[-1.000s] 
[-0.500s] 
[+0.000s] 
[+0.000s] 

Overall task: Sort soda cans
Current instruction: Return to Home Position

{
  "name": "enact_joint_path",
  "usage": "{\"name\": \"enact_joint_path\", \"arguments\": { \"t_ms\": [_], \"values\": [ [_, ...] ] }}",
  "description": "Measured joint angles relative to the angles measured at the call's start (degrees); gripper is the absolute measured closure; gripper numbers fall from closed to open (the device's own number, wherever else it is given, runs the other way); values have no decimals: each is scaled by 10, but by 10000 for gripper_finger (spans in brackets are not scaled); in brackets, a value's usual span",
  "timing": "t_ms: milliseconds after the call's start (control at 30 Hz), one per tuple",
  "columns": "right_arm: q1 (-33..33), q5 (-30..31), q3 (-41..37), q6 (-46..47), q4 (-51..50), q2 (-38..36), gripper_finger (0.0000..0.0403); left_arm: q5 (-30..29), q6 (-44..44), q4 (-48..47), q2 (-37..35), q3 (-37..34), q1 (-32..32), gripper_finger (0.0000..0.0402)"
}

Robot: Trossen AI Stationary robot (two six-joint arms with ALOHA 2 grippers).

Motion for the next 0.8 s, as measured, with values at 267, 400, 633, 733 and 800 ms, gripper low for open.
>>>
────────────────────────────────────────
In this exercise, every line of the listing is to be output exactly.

* **SOLUTION TO THIS PROBLEM**
[-1.000s] 
[-0.500s] 
[+0.000s] 
[+0.000s] 

Overall task: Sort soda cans
Current instruction: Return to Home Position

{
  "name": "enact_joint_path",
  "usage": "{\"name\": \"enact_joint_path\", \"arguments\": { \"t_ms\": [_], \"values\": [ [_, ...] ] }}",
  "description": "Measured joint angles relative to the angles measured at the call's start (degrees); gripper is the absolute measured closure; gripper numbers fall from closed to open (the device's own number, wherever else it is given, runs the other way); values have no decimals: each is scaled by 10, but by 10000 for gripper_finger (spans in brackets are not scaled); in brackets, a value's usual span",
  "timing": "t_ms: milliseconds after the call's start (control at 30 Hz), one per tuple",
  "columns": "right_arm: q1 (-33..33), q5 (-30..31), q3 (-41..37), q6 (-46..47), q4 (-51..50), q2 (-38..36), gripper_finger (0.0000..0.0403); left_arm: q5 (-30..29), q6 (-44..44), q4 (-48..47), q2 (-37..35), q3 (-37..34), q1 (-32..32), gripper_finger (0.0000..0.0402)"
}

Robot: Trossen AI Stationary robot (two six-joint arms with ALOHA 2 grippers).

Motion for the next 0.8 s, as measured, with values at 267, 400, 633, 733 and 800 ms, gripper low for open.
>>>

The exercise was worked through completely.